CHARMING PYTHON #B7: -- Implementing "weightless threads" with Python generators. --

The area of microthreads--at least in Python--has been an exotic enhancement reserved for Stackless Python. The topic of Stackless, and the changes it has been undergoing recently, probably merit a whole column by itself. But the very short story is that under the "new Stackless" continuations are apparently out-the-window, but microthreads remain the raison d'etre of the project. It's complicated.

Let us back up a bit though. Just what is a microthread? Basically, a microthread is a process that can run with miniscule inherent resource requirements--and that run within a single instance of the Python interpreter (in a common memory space, and so on). With microthreads, it is possible to run tens of thousands of parallel processes on a moderately capable modern PC, and to switch between contexts hundreds of thousands of times every second. Calls to fork() or standard OS threading calls do not even come close to this! Even so-called "lightweight" threading libraries have threads that are orders of magnitude "heavier" than those presented here.

The semantics of the weightless threads I introduce in this column are a bit different from that of OS threads. For that matter, they are also not quite the same as what Stackless provides. In most respects weightless threads are quite a bit simpler than most variants--most issues about semaphors, locking, and the like disappear. The price of the simplicity is that I present a form of "cooperative multithreading;" adding preemption within the framework of standard Python does not appear feasible to me (at least with non-Stackless Python 2.2--no one knows what the _future_ might bring).

In a way, weightless threads recall the cooperative multitasking of older Windows and MacOS versions (but within a single application). In another sense, however, weightless threads are merely another way of expressing flow in a program--nothing that weightless threads do could not, in principle, be accomplished with the "really big if/elif block" technique (the last resort of the brute force programmer).

Recollecting Coroutines

An earlier installment of this column presented a mechanism for simulating coroutines with simple generators. At its core, the mechanism is amazingly simple. A set of generator objects is wrapped in a scheduler() function that controls delegation of control flow to an appropriate branch. These are not true coroutines in the sense that control only branches to and from the scheduler() function, but for practical purposes, one accomplishes the same thing with very little extra code. This is what scheduler() looked like:

Scheduler() for simulated coroutines

def scheduler(gendct, start):
    global cargo
    coroutine = start
    while 1:
        (coroutine, cargo) = gendct[coroutine].next()

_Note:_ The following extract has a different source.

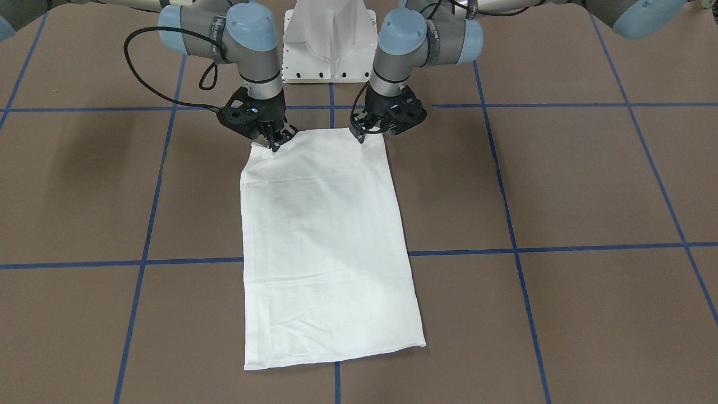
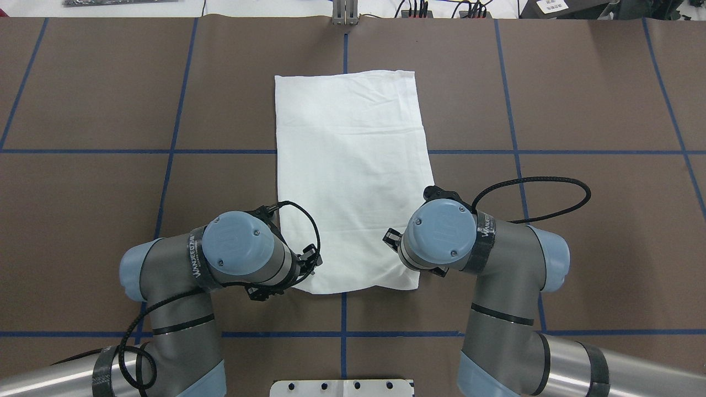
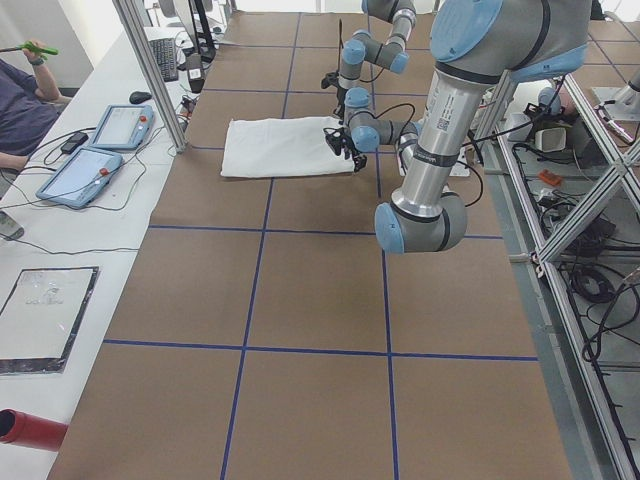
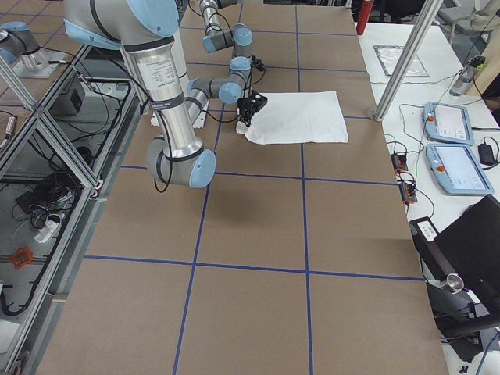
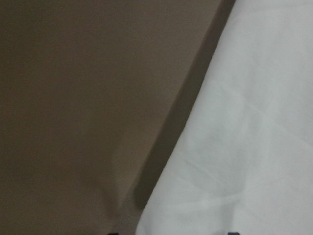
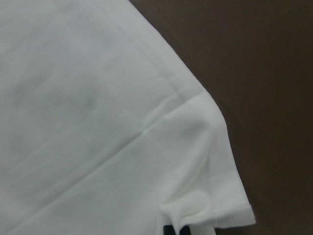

The thing to notice about this wrapper is that each generator/coroutine yield's a tuple that contains its intended branch destination. Basically, a generator/coroutine exits with a GOTO target. For convenience, I also let the generators yield a standard cargo container as a way of formalizing the data that is passed between coroutines--but one could also simply use agreed-upon global variables or callback setter/getter functions to pass data. Raymond Hettinger has written a Python Enhancement Proposal (PEP) that is intended to allow better encapsulation of passed data; perhaps future Pythons will include it.

New Schedulers

For weightless threads, the requirements are slightly different from those in coroutines. But we can still use a scheduler() function at its heart. The difference is that the scheduler itself should decide branch targets rather than receive them from the generator/coroutines. Let me present a complete test program and sample:

'microthreads.py' example script

from __future__ import generators
import sys, time

threads = []
TOTALSWITCHES = 10**6
NUMTHREADS    = 10**5

def null_factory():
    def empty():
        while 1: yield None
    return empty()

def quitter():
    for n in xrange(TOTALSWITCHES/NUMTHREADS):
        yield None

def scheduler():
    global threads
    try:
        while 1:
            for thread in threads: thread.next()
    except StopIteration:
        pass

if __name__ == "__main__":
    for i in range(NUMTHREADS):
        threads.append(null_factory())
    threads.append(quitter())
    starttime = time.clock()
    scheduler()
    print "TOTAL TIME:    ", time.clock()-starttime
    print "TOTAL SWITCHES:", TOTALSWITCHES
    print "TOTAL THREADS: ", NUMTHREADS

This is about the simplest weightless thread scheduler one could choose Every thread is entered in fixed order, and each has an identical priority. Below I take a look at how to complicate these details. As with the prior installment's coroutines, weightless threads should be written to obey a few conventions.

Most of the time, a weightless thread's generator should be bracketted in a while 1: loop. The way the scheduler is setup here causes the whole scheduler to stop when one thread does so. This is less "robust" in a sense than OS threads--but it would not be much extra machinery to catch exceptions inside

scheduler()'s loop rather than outside the loop.
  Moreover, a thread can be removed from the 'threads

list without reaching a termination (either by itself, or by some other thread). We haven't really provided the bookkeeping to make removal easy; but a natural extension would be to store threads in a dictionary or some other structure, instead of a list.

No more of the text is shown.